I believe that investors should change their stock allocations in response to big valuation swings. But I think it would be a good idea if every article I wrote had a message attached saying “Rob has been going with a zero stock allocation since 1996.” You know why? Someone with a zero stock allocation cannot possibly write without bias on any investing question. I’ve got an emotional stake in convincing people of one side of the story. That influences every word I write.
The same is true with those who speak from the other side of the table, of course. Most of the people we think of as “experts” in this field have connections to Wall Street. That means that they make money by selling stocks. That means that they are not capable of shooting entirely straight re any investing question.
They can try.

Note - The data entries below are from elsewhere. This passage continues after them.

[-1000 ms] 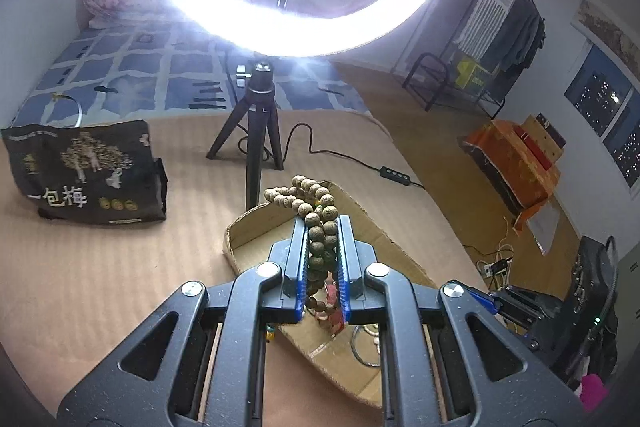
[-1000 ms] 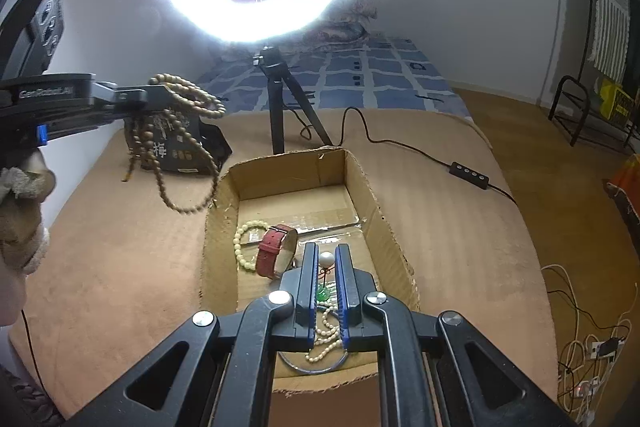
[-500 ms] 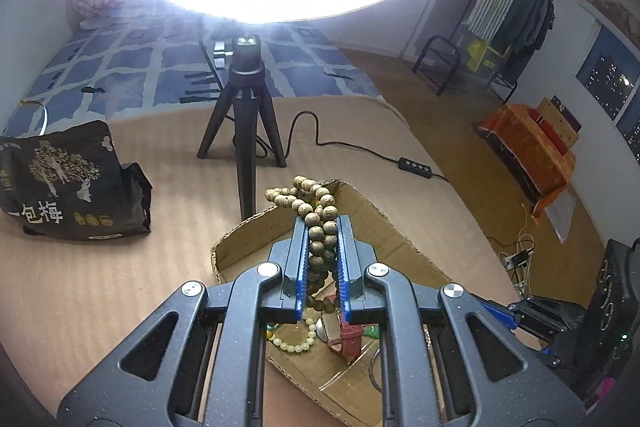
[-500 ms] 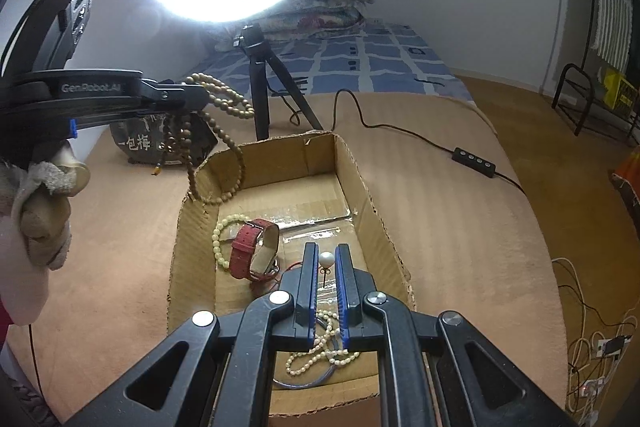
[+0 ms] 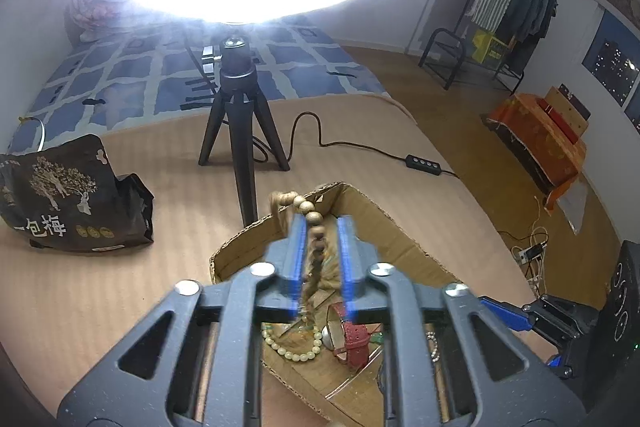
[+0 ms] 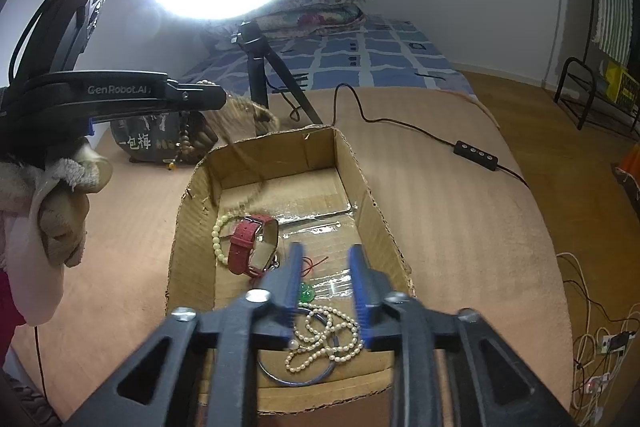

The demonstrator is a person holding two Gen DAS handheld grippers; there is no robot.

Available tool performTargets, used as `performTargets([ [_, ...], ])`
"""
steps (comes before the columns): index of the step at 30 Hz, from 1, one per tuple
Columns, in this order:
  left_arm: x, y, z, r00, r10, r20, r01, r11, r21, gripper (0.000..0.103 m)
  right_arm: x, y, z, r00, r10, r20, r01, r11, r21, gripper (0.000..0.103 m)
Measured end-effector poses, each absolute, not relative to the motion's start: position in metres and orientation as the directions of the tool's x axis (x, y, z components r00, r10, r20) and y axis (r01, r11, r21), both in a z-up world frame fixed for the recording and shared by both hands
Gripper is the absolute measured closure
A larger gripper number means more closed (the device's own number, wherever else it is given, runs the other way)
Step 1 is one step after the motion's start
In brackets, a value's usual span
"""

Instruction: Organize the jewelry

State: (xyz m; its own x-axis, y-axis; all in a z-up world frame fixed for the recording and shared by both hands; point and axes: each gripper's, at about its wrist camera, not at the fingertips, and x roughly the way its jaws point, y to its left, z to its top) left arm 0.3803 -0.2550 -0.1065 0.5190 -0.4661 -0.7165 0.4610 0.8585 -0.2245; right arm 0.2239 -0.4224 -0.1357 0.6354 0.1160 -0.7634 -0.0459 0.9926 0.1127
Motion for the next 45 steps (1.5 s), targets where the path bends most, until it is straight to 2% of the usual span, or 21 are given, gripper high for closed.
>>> performTargets([
  [1, 0.38, -0.254, -0.106, 0.523, -0.464, -0.715, 0.459, 0.86, -0.223, 0.06, 0.224, -0.421, -0.136, 0.634, 0.12, -0.764, -0.052, 0.992, 0.114, 0.072],
  [2, 0.379, -0.253, -0.105, 0.533, -0.463, -0.708, 0.457, 0.862, -0.22, 0.056, 0.223, -0.419, -0.136, 0.634, 0.12, -0.764, -0.055, 0.992, 0.11, 0.064],
  [3, 0.378, -0.252, -0.104, 0.54, -0.46, -0.705, 0.455, 0.864, -0.215, 0.056, 0.223, -0.418, -0.136, 0.636, 0.115, -0.763, -0.055, 0.993, 0.104, 0.05],
  [5, 0.378, -0.251, -0.104, 0.541, -0.454, -0.708, 0.452, 0.867, -0.209, 0.056, 0.221, -0.415, -0.135, 0.647, 0.103, -0.756, -0.054, 0.995, 0.089, 0.03],
  [9, 0.377, -0.247, -0.105, 0.544, -0.447, -0.71, 0.446, 0.871, -0.207, 0.056, 0.222, -0.413, -0.135, 0.644, 0.088, -0.76, -0.049, 0.996, 0.074, 0.018],
  [25, 0.337, -0.227, -0.079, 0.578, -0.437, -0.69, 0.441, 0.878, -0.187, 0.056, 0.198, -0.415, -0.112, 0.67, 0.058, -0.74, -0.018, 0.998, 0.062, 0.018],
  [45, 0.228, -0.211, -0.004, 0.683, -0.442, -0.582, 0.483, 0.87, -0.094, 0.056, 0.132, -0.414, -0.047, 0.746, 0.01, -0.666, 0.035, 0.998, 0.054, 0.018],
])
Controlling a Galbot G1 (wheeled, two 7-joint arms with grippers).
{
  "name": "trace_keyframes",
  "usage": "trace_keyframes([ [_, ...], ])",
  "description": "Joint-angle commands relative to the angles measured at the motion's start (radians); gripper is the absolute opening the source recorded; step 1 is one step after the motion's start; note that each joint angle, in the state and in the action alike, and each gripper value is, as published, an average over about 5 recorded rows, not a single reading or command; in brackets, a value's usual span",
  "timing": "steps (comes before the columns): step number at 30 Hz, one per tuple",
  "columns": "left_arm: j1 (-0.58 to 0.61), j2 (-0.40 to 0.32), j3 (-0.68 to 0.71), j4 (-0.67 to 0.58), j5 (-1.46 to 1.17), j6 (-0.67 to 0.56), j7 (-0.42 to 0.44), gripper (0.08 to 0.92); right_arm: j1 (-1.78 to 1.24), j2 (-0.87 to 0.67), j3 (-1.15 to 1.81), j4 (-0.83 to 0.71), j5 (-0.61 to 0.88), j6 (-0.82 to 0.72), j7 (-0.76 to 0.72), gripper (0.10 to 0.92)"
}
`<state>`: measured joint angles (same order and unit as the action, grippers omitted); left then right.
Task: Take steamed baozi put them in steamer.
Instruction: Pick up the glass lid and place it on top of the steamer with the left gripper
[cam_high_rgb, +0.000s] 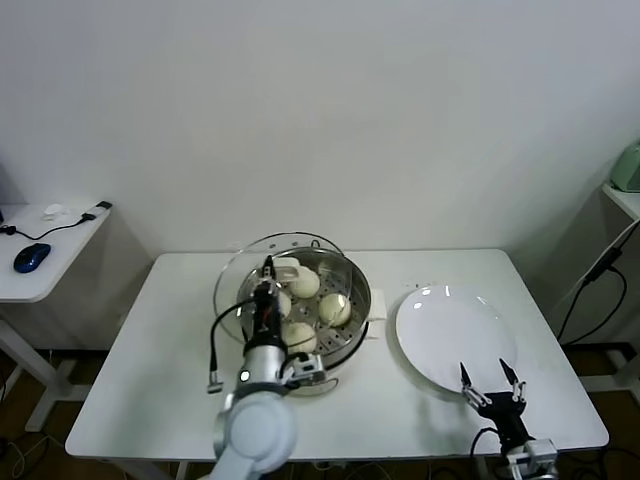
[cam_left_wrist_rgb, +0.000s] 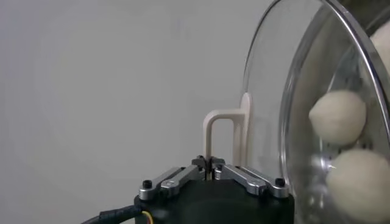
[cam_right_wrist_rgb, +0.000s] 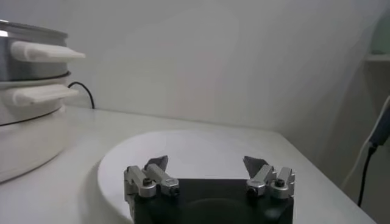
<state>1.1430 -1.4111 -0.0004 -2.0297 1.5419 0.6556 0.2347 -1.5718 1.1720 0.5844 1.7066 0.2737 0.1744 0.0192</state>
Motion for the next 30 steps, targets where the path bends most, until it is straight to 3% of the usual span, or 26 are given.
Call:
trace_keyframes([
  [1,-0.049,-0.076,0.095,0.053,0.058,0.036,0.03,0.131,-0.001,0.0,0.005,-0.01,0.004,0.005,0.0,0.823],
  [18,-0.043,-0.13,0.093,0.178,0.115,0.033,0.007,0.13,-0.003,0.023,0.029,-0.015,-0.011,0.023,0.006,0.823],
  [30,-0.047,-0.111,0.041,0.218,0.106,0.029,-0.02,0.131,-0.002,0.043,0.031,-0.02,-0.036,0.037,0.004,0.823],
])
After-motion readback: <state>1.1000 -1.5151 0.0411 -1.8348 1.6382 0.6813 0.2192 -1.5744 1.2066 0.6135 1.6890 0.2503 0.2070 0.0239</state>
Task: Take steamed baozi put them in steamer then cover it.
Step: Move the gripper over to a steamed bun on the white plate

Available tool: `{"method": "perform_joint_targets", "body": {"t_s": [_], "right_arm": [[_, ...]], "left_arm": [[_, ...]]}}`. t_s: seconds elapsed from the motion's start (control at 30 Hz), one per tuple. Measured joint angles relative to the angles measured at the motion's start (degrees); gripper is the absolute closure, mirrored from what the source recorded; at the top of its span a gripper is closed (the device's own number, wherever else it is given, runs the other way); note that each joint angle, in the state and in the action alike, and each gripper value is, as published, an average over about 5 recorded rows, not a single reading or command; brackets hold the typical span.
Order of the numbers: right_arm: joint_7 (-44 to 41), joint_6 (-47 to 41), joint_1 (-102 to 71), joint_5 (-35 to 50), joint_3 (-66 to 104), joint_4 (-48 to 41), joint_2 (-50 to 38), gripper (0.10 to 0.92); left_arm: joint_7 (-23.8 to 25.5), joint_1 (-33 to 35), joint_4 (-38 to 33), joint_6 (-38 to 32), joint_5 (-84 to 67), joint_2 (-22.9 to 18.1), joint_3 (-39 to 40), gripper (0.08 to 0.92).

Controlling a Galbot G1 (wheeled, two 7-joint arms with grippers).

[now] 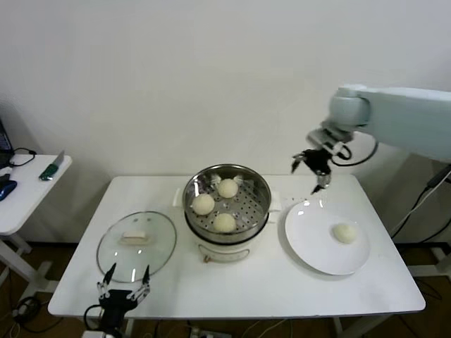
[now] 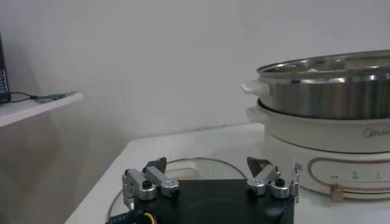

But no one can fully overcome his biases. Why? No one can ever even fully see his own biases. We see other peoples’ biases, but not our own.
5) People are fickle
I bet that poll would have shown very different results had it been taken during the time when Tebow was winning seven games straight in late-game comebacks. People can believe something very strongly for one month and then believe something very different a few months later.
That’s why there are stock crashes.
I noted above that people don’t change their minds when presented with facts. That’s because our decisions are generally rooted in emotion, not logic. But, while we can ignore fact after fact after fact for years, we can also make dramatic about-faces when we finally come to experience emotional desires to believe something different.
Stock prices usually head upward (with relatively insignificant dips mixed in) for 20 years and then head downward (with relatively insignificant upward moves mixed in) for 20 years. If investors were rational, it couldn’t happen like that.
That’s the pattern you would expect to see in a world in which most investors were motivated primarily by emotion. It takes a long time to change emotions, but, when they change, they change hard and remain changed for a long time.